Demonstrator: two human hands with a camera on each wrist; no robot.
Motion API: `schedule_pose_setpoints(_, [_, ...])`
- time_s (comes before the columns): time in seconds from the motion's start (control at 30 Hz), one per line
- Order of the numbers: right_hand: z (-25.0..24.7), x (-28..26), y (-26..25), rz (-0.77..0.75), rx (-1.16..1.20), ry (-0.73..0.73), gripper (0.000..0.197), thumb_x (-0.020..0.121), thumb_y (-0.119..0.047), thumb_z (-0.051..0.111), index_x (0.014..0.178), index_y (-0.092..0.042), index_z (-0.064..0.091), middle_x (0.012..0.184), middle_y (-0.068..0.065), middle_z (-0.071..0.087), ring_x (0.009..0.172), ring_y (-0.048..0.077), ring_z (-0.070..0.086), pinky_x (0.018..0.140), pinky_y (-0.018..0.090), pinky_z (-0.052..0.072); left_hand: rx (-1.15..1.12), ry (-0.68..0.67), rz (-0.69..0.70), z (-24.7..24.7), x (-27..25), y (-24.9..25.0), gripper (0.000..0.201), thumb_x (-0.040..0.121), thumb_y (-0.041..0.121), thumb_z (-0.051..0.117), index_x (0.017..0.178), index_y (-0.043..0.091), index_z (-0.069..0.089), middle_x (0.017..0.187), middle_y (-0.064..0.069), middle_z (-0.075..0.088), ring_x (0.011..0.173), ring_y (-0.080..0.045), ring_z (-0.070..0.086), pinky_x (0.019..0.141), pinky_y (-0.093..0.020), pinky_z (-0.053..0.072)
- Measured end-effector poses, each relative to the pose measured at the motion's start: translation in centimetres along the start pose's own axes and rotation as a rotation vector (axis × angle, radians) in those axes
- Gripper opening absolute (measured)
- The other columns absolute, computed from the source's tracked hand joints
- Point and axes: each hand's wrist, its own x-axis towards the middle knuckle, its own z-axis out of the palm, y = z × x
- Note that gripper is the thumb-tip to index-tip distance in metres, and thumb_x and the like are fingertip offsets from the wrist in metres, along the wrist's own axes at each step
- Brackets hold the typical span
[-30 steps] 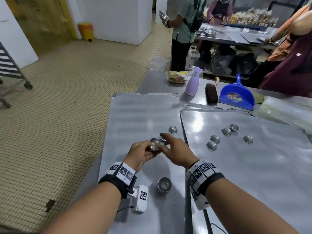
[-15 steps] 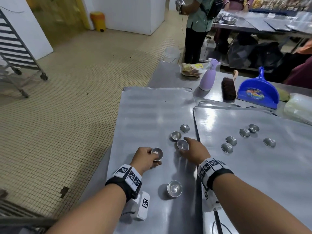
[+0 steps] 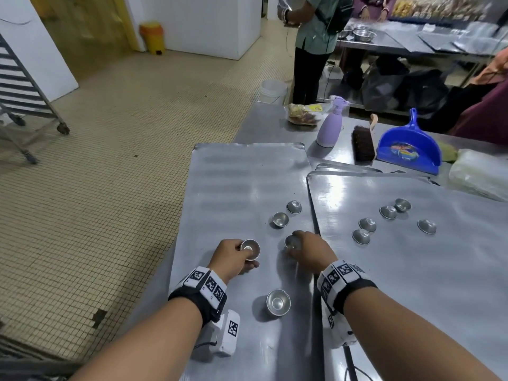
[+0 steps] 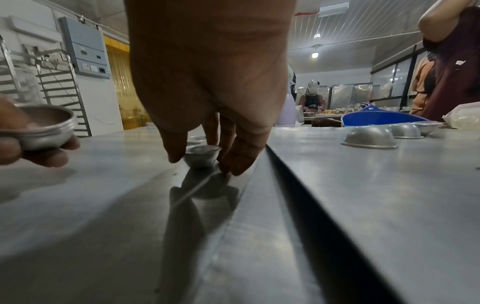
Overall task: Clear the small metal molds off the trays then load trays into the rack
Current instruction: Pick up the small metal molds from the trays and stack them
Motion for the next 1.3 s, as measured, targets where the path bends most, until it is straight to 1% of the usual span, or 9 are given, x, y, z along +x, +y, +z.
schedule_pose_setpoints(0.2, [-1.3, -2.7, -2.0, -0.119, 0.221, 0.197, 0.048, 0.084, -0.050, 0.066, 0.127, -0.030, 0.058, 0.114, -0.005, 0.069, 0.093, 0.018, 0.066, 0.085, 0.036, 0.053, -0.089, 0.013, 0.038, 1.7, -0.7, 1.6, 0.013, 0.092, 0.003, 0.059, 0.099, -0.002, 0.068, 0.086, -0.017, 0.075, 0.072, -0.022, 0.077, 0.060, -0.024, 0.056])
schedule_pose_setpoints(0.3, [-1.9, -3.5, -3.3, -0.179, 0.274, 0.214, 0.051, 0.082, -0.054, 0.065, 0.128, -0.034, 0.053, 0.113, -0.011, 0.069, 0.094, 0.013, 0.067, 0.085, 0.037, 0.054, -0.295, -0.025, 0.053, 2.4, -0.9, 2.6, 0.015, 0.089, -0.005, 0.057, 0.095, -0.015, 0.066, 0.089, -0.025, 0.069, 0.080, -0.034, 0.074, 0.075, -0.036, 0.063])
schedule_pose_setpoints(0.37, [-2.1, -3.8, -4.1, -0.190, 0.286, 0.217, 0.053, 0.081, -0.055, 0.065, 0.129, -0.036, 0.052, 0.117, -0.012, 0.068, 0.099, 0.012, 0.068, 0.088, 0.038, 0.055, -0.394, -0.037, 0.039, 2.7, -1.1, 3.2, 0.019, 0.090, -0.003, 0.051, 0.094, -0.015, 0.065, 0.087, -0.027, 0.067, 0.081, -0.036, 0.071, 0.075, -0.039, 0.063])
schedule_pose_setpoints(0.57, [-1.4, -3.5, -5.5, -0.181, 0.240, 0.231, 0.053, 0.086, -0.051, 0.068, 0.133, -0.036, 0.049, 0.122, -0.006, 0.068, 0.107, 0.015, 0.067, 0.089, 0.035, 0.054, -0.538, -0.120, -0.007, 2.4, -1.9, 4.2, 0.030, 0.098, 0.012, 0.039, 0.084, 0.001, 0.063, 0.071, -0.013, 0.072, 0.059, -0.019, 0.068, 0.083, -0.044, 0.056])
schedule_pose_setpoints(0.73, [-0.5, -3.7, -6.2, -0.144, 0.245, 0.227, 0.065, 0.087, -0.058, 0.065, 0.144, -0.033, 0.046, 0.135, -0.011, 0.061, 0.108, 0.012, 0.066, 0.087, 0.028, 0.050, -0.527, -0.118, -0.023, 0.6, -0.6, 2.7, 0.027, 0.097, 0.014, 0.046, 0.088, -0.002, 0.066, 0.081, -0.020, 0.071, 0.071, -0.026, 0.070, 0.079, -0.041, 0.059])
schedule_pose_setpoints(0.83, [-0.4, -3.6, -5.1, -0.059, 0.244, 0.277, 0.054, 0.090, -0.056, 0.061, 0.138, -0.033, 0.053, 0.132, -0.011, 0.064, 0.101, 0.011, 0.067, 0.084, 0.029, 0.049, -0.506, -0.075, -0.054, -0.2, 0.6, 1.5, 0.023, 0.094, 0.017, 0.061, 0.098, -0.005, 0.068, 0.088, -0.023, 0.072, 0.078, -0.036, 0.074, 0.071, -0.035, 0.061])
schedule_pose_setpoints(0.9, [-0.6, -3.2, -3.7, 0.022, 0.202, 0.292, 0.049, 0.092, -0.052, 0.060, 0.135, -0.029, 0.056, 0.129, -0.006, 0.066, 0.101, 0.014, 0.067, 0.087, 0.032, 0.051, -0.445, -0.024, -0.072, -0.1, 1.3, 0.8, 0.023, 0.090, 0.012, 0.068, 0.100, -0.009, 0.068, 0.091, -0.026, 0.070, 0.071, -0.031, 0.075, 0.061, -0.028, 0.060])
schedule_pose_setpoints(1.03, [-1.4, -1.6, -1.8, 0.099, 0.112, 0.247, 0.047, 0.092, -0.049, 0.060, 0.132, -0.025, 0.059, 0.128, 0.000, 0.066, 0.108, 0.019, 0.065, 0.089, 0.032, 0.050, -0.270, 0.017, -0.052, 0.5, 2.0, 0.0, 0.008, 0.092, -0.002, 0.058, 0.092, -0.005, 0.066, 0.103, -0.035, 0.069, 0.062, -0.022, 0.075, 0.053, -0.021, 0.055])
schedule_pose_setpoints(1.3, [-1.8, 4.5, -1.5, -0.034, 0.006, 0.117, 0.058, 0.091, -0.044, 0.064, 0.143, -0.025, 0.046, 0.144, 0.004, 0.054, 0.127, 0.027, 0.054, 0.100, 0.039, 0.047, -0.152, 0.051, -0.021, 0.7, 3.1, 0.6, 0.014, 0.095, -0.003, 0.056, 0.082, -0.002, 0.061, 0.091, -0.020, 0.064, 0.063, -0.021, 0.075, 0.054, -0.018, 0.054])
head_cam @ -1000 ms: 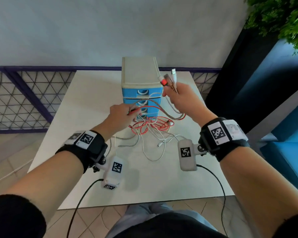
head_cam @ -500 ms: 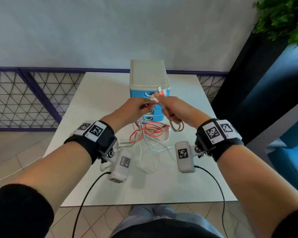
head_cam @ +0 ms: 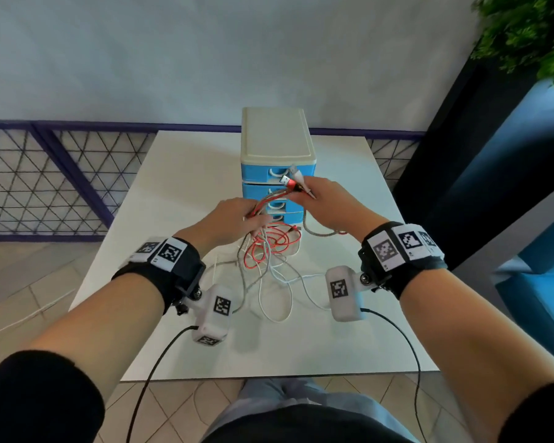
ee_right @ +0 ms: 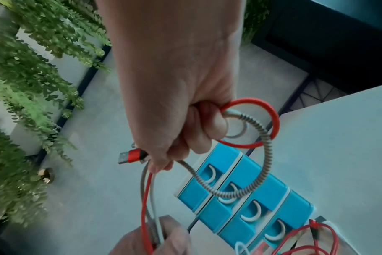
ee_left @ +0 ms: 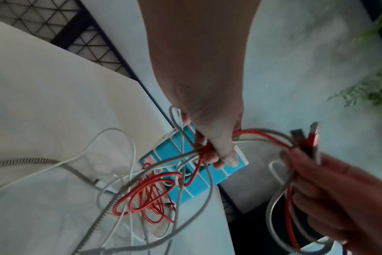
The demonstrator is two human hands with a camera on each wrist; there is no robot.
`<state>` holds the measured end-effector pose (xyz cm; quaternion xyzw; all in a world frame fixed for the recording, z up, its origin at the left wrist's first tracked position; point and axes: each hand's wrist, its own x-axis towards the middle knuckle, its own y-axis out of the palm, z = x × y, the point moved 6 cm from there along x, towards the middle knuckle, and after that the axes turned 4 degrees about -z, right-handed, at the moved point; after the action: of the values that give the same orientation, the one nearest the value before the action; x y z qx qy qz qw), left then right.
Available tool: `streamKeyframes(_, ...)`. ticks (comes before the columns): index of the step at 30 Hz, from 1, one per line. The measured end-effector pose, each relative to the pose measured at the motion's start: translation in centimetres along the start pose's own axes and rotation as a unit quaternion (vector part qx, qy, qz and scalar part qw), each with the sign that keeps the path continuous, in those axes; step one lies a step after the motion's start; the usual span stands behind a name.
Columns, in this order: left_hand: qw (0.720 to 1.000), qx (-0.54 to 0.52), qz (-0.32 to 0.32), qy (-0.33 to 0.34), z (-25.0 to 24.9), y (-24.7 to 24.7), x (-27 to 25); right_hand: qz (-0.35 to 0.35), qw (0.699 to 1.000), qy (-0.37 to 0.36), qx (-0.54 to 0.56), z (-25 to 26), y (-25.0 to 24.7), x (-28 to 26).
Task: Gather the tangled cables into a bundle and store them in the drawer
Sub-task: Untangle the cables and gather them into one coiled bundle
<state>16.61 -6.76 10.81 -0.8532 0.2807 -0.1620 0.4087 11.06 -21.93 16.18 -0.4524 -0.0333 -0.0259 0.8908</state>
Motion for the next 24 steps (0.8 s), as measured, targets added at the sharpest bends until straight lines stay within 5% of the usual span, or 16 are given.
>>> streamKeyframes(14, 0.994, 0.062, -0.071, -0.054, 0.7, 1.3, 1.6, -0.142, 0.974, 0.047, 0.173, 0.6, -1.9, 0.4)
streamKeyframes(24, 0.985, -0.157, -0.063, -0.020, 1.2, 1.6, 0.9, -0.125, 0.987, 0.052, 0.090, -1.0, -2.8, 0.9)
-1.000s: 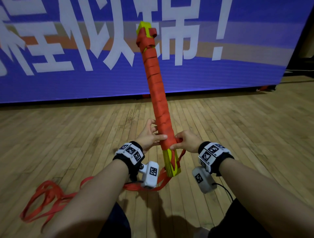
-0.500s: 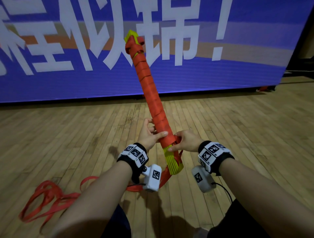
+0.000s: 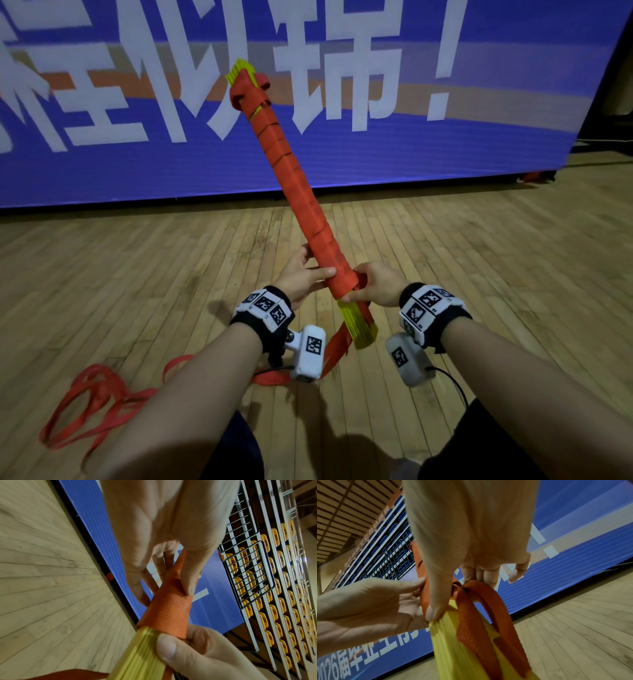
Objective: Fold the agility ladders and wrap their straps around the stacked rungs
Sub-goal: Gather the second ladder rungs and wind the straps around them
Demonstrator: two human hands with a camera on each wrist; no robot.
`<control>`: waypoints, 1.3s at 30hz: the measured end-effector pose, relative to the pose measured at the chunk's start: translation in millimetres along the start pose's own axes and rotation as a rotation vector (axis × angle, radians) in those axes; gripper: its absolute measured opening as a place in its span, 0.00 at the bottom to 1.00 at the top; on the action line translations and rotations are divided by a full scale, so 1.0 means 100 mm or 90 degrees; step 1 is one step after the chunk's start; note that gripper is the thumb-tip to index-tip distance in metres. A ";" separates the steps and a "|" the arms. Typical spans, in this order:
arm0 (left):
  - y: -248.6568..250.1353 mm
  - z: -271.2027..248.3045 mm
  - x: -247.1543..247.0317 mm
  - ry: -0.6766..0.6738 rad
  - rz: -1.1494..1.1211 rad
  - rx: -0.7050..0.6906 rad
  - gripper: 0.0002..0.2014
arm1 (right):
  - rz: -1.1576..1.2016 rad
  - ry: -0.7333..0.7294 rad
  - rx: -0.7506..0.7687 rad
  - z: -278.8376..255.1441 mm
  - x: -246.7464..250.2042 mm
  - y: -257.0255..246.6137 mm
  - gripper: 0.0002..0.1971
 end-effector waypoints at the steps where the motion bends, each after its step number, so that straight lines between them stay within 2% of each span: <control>1: 0.00 0.00 0.00 -0.010 -0.008 0.004 0.29 | 0.006 0.002 -0.001 0.00 0.00 0.02 0.22; 8: 0.03 -0.06 -0.03 -0.060 -0.006 -0.009 0.31 | 0.037 0.002 0.010 0.03 0.00 0.04 0.20; 16: -0.01 -0.06 -0.04 0.011 0.051 -0.026 0.28 | -0.091 0.035 -0.012 -0.01 0.00 0.01 0.15; 21: 0.00 -0.04 -0.04 0.059 0.075 -0.057 0.28 | -0.088 0.037 0.009 -0.01 -0.02 -0.02 0.12; 26: 0.00 -0.03 -0.02 0.101 0.078 -0.079 0.28 | -0.024 0.023 0.019 0.03 -0.07 -0.01 0.13; 31: -0.01 -0.02 -0.02 0.124 0.072 -0.072 0.29 | -0.135 0.061 0.010 0.01 -0.08 -0.10 0.17; 35: 0.01 -0.02 0.00 0.107 0.074 -0.058 0.31 | -0.161 0.064 0.018 -0.02 -0.06 -0.14 0.15; 39: 0.00 -0.02 -0.01 0.027 0.064 -0.012 0.34 | -0.121 0.045 0.029 -0.02 -0.05 -0.09 0.13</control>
Point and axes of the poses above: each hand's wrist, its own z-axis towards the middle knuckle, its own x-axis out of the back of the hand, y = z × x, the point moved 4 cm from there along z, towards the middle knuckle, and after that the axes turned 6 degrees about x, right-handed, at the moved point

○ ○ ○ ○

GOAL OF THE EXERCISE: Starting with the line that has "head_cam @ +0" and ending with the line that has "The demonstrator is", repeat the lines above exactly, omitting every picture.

TASK ANSWER:
head_cam @ +0 ms: 
ee_right @ +0 ms: 
ee_left @ +0 ms: 
The demonstrator is two human hands with a camera on each wrist; there is no robot.

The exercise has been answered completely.